===== Entries provided =====

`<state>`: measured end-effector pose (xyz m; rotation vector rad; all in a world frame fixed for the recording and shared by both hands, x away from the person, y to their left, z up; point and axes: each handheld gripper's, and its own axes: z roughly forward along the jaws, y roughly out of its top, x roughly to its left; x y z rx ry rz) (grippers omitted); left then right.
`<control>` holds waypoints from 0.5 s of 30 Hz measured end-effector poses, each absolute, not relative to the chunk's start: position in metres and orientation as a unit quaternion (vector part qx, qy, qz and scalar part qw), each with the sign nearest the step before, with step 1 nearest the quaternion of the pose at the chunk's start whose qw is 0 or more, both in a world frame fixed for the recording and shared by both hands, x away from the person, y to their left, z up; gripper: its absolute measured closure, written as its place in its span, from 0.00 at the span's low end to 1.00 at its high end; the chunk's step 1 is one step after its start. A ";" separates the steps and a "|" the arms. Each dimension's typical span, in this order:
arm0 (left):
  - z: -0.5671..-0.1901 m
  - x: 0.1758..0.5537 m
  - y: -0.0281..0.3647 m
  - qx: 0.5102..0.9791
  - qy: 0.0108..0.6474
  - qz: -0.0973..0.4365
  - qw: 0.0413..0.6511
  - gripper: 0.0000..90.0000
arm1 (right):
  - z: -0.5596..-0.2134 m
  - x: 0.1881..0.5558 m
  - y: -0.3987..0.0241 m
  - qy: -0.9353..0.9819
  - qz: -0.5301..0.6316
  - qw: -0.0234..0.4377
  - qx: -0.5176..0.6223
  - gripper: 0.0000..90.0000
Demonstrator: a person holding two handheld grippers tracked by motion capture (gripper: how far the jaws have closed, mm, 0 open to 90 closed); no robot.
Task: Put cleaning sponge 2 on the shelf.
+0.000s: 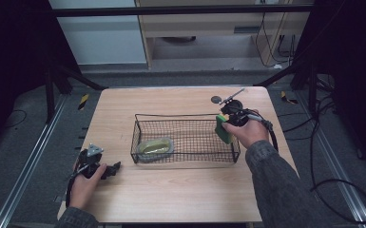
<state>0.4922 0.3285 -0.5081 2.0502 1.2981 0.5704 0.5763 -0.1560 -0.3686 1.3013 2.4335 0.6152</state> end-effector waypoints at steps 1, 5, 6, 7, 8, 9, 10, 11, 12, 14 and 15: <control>-0.508 0.492 0.328 0.780 0.494 0.217 0.319 0.00 | -0.372 0.578 -0.155 0.851 0.211 0.158 0.453 0.70; -0.508 0.492 0.328 0.779 0.495 0.216 0.319 0.00 | -0.381 0.582 -0.151 0.853 0.202 0.162 0.454 0.70; -0.508 0.492 0.328 0.779 0.495 0.216 0.319 0.00 | -0.381 0.582 -0.151 0.853 0.202 0.162 0.454 0.70; -0.508 0.492 0.328 0.779 0.495 0.216 0.319 0.00 | -0.383 0.584 -0.151 0.853 0.200 0.164 0.453 0.70; -0.508 0.492 0.328 0.779 0.495 0.216 0.319 0.00 | -0.383 0.584 -0.151 0.853 0.200 0.164 0.453 0.70; -0.508 0.492 0.328 0.779 0.495 0.216 0.319 0.00 | -0.385 0.586 -0.150 0.853 0.197 0.165 0.454 0.70; -0.508 0.492 0.328 0.779 0.495 0.216 0.319 0.00 | -0.385 0.586 -0.150 0.853 0.197 0.165 0.454 0.70; -0.508 0.492 0.328 0.779 0.495 0.215 0.320 0.00 | -0.388 0.588 -0.151 0.854 0.193 0.166 0.453 0.71; -0.508 0.492 0.328 0.779 0.495 0.215 0.320 0.00 | -0.388 0.588 -0.151 0.854 0.193 0.166 0.453 0.71; -0.508 0.492 0.328 0.779 0.495 0.216 0.319 0.00 | -0.390 0.589 -0.152 0.853 0.192 0.166 0.457 0.71; -0.508 0.492 0.328 0.779 0.495 0.216 0.319 0.00 | -0.391 0.591 -0.153 0.852 0.191 0.166 0.458 0.71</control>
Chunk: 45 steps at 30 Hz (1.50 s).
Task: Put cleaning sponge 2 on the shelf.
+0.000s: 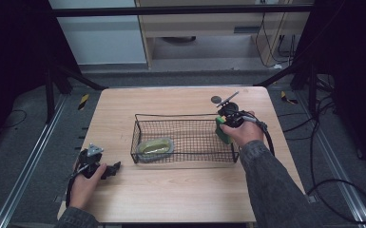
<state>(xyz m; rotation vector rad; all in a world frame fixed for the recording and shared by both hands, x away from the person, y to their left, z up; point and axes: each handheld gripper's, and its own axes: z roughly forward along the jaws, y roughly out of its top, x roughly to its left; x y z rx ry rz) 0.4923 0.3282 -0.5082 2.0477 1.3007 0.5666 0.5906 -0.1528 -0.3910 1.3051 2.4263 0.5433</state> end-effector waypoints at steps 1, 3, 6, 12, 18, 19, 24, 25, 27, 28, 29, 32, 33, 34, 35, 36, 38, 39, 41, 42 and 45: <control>-0.508 0.492 0.328 0.779 0.495 0.215 0.319 0.00 | -0.391 0.591 -0.153 0.852 0.191 0.166 0.458 0.71; -0.508 0.492 0.328 0.779 0.495 0.216 0.320 0.00 | -0.392 0.591 -0.153 0.851 0.190 0.165 0.461 0.71; -0.508 0.492 0.328 0.779 0.495 0.215 0.320 0.00 | -0.394 0.591 -0.154 0.851 0.189 0.165 0.462 0.70; -0.508 0.492 0.328 0.779 0.495 0.215 0.320 0.00 | -0.401 0.593 -0.153 0.853 0.183 0.165 0.461 0.70; -0.508 0.492 0.328 0.779 0.495 0.215 0.320 0.00 | -0.408 0.595 -0.155 0.850 0.183 0.161 0.466 0.70; -0.508 0.492 0.328 0.779 0.495 0.215 0.320 0.00 | -0.409 0.596 -0.156 0.849 0.185 0.161 0.468 0.70; -0.508 0.493 0.328 0.779 0.495 0.215 0.320 0.00 | -0.409 0.596 -0.156 0.846 0.192 0.164 0.470 0.70; -0.508 0.493 0.328 0.779 0.495 0.215 0.320 0.00 | -0.408 0.596 -0.156 0.845 0.193 0.163 0.471 0.70; -0.508 0.493 0.328 0.778 0.495 0.215 0.320 0.00 | -0.408 0.597 -0.156 0.844 0.193 0.164 0.472 0.70; -0.508 0.493 0.328 0.779 0.495 0.215 0.320 0.00 | -0.409 0.597 -0.156 0.846 0.190 0.164 0.471 0.70; -0.508 0.493 0.328 0.779 0.495 0.215 0.320 0.00 | -0.410 0.597 -0.155 0.846 0.188 0.162 0.472 0.69; -0.508 0.493 0.328 0.778 0.495 0.215 0.320 0.00 | -0.411 0.597 -0.154 0.846 0.189 0.161 0.472 0.67; -0.508 0.493 0.328 0.779 0.495 0.215 0.320 0.00 | -0.411 0.597 -0.154 0.846 0.189 0.162 0.471 0.67; -0.508 0.493 0.328 0.778 0.495 0.215 0.320 0.00 | -0.410 0.596 -0.153 0.846 0.189 0.161 0.472 0.67; -0.508 0.493 0.328 0.778 0.495 0.215 0.320 0.00 | -0.410 0.596 -0.153 0.846 0.190 0.161 0.471 0.67; -0.508 0.493 0.328 0.778 0.495 0.215 0.320 0.00 | -0.410 0.596 -0.153 0.847 0.190 0.160 0.470 0.67; -0.508 0.493 0.328 0.779 0.495 0.215 0.320 0.00 | -0.410 0.596 -0.152 0.847 0.191 0.158 0.471 0.66; -0.508 0.493 0.328 0.779 0.495 0.215 0.320 0.00 | -0.409 0.595 -0.152 0.846 0.191 0.157 0.472 0.66; -0.508 0.493 0.328 0.778 0.495 0.215 0.320 0.00 | -0.409 0.594 -0.152 0.847 0.192 0.157 0.470 0.65; -0.508 0.493 0.328 0.778 0.495 0.215 0.320 0.00 | -0.409 0.594 -0.152 0.847 0.192 0.156 0.470 0.65; -0.508 0.493 0.328 0.778 0.495 0.215 0.320 0.00 | -0.409 0.592 -0.152 0.848 0.194 0.154 0.469 0.64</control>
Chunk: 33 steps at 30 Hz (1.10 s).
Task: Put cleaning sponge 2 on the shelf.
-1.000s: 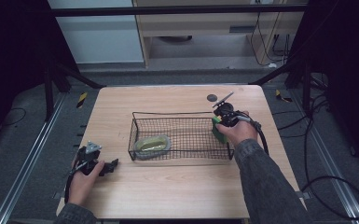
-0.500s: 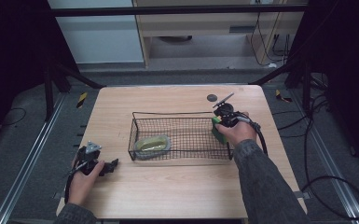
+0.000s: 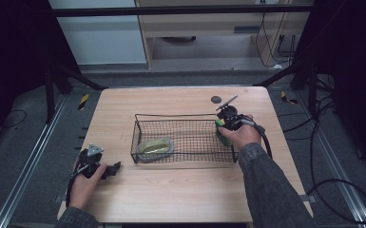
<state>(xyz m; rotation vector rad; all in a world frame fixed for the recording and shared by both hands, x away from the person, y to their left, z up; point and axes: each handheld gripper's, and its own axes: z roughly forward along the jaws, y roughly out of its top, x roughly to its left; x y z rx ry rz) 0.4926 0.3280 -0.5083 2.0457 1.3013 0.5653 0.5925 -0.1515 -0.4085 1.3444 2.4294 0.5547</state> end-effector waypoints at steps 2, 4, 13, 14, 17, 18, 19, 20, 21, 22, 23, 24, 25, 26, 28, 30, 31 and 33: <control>-0.508 0.493 0.328 0.778 0.495 0.215 0.321 0.00 | -0.408 0.591 -0.152 0.849 0.197 0.152 0.467 0.62; -0.508 0.493 0.328 0.778 0.495 0.215 0.320 0.00 | -0.407 0.589 -0.151 0.847 0.198 0.149 0.471 0.60; -0.508 0.493 0.328 0.778 0.495 0.215 0.321 0.00 | -0.402 0.579 -0.149 0.842 0.220 0.143 0.471 0.55; -0.508 0.493 0.328 0.779 0.495 0.215 0.321 0.00 | -0.402 0.578 -0.149 0.843 0.221 0.141 0.470 0.55; -0.508 0.493 0.328 0.779 0.495 0.215 0.321 0.00 | -0.401 0.576 -0.147 0.843 0.224 0.137 0.469 0.53; -0.508 0.493 0.328 0.779 0.495 0.215 0.321 0.00 | -0.400 0.575 -0.147 0.844 0.227 0.135 0.466 0.53; -0.508 0.493 0.328 0.778 0.495 0.215 0.321 0.00 | -0.400 0.575 -0.147 0.845 0.227 0.137 0.465 0.53; -0.508 0.493 0.328 0.779 0.495 0.215 0.321 0.00 | -0.399 0.574 -0.146 0.844 0.228 0.135 0.467 0.53; -0.508 0.493 0.328 0.779 0.495 0.215 0.321 0.00 | -0.399 0.574 -0.146 0.843 0.230 0.135 0.467 0.52; -0.508 0.493 0.328 0.779 0.495 0.215 0.321 0.00 | -0.398 0.574 -0.146 0.842 0.231 0.135 0.468 0.52; -0.508 0.493 0.328 0.779 0.495 0.215 0.321 0.00 | -0.398 0.573 -0.146 0.842 0.233 0.134 0.467 0.52; -0.508 0.493 0.328 0.778 0.495 0.215 0.321 0.00 | -0.398 0.573 -0.146 0.842 0.234 0.133 0.467 0.52; -0.508 0.493 0.328 0.779 0.495 0.215 0.321 0.00 | -0.397 0.572 -0.145 0.844 0.233 0.132 0.465 0.52; -0.508 0.493 0.328 0.779 0.495 0.215 0.321 0.00 | -0.397 0.571 -0.145 0.844 0.234 0.132 0.464 0.51; -0.508 0.493 0.328 0.779 0.495 0.215 0.321 0.00 | -0.397 0.570 -0.143 0.844 0.235 0.128 0.464 0.51; -0.508 0.493 0.328 0.779 0.495 0.215 0.321 0.00 | -0.397 0.569 -0.142 0.848 0.235 0.124 0.459 0.49; -0.508 0.493 0.328 0.779 0.495 0.215 0.321 0.00 | -0.397 0.569 -0.140 0.848 0.235 0.124 0.459 0.50; -0.508 0.493 0.328 0.779 0.495 0.215 0.321 0.00 | -0.397 0.568 -0.139 0.849 0.237 0.122 0.456 0.50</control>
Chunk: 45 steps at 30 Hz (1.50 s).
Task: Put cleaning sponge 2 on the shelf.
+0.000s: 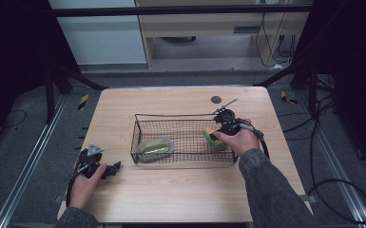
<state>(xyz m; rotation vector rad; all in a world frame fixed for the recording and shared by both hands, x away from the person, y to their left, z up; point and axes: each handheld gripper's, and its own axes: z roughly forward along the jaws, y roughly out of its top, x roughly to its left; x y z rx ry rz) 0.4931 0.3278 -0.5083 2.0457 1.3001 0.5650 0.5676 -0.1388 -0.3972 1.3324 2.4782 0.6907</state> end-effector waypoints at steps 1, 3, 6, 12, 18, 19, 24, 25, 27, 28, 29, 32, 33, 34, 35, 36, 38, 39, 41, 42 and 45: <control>-0.508 0.493 0.328 0.779 0.495 0.215 0.321 0.00 | -0.398 0.567 -0.138 0.849 0.237 0.122 0.456 0.50; -0.508 0.493 0.328 0.779 0.495 0.215 0.320 0.00 | -0.398 0.567 -0.137 0.850 0.235 0.120 0.455 0.50; -0.508 0.493 0.328 0.779 0.495 0.215 0.320 0.00 | -0.399 0.566 -0.135 0.852 0.235 0.118 0.453 0.49; -0.508 0.493 0.328 0.780 0.494 0.215 0.320 0.00 | -0.399 0.565 -0.134 0.852 0.235 0.119 0.453 0.48; -0.508 0.493 0.328 0.780 0.494 0.215 0.319 0.00 | -0.398 0.564 -0.134 0.850 0.238 0.119 0.455 0.45; -0.508 0.493 0.328 0.780 0.494 0.215 0.319 0.00 | -0.398 0.563 -0.134 0.849 0.239 0.119 0.456 0.44; -0.508 0.493 0.328 0.780 0.494 0.215 0.319 0.00 | -0.395 0.560 -0.134 0.847 0.249 0.126 0.452 0.40; -0.508 0.493 0.328 0.780 0.494 0.215 0.319 0.00 | -0.394 0.559 -0.134 0.847 0.250 0.128 0.452 0.38; -0.508 0.493 0.328 0.780 0.494 0.215 0.319 0.00 | -0.392 0.557 -0.135 0.846 0.254 0.131 0.450 0.35; -0.508 0.493 0.328 0.780 0.494 0.215 0.319 0.00 | -0.391 0.556 -0.135 0.845 0.256 0.133 0.451 0.33; -0.508 0.493 0.328 0.780 0.494 0.215 0.319 0.00 | -0.390 0.555 -0.135 0.844 0.256 0.134 0.451 0.30; -0.508 0.493 0.328 0.780 0.494 0.215 0.319 0.00 | -0.388 0.553 -0.136 0.843 0.255 0.142 0.452 0.23; -0.508 0.493 0.328 0.780 0.494 0.215 0.319 0.00 | -0.388 0.553 -0.136 0.842 0.259 0.146 0.451 0.20; -0.508 0.493 0.328 0.780 0.494 0.215 0.319 0.00 | -0.387 0.553 -0.137 0.841 0.260 0.147 0.450 0.17; -0.508 0.493 0.328 0.780 0.494 0.215 0.319 0.00 | -0.386 0.552 -0.137 0.839 0.261 0.148 0.453 0.14; -0.508 0.493 0.328 0.780 0.494 0.215 0.319 0.00 | -0.386 0.552 -0.138 0.839 0.264 0.151 0.452 0.13; -0.508 0.493 0.328 0.780 0.494 0.215 0.319 0.00 | -0.384 0.552 -0.140 0.835 0.271 0.155 0.453 0.09; -0.508 0.493 0.328 0.780 0.494 0.215 0.319 0.00 | -0.383 0.551 -0.140 0.833 0.274 0.158 0.454 0.08; -0.508 0.493 0.328 0.780 0.494 0.215 0.319 0.00 | -0.380 0.551 -0.142 0.830 0.282 0.160 0.454 0.07; -0.508 0.493 0.328 0.780 0.494 0.215 0.319 0.00 | -0.379 0.550 -0.143 0.829 0.284 0.159 0.455 0.07; -0.508 0.493 0.328 0.780 0.494 0.215 0.319 0.00 | -0.377 0.548 -0.145 0.825 0.294 0.169 0.452 0.07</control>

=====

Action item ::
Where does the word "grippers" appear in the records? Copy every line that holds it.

Task answer ::
`<state>`: measured end-effector pose (xyz m; rotation vector rad; all in a world frame fixed for the recording and shared by both hands, x away from the person, y to their left, z up; point and axes: each handheld gripper's, and its own axes: z roughly forward along the jaws, y roughly out of its top, x roughly to its left; x y z rx ry rz) (grippers omitted); left then right.
Demonstrator: a person holding two handheld grippers tracked by motion capture (gripper: how far the jaws have closed, mm, 0 open to 90 closed); no robot.

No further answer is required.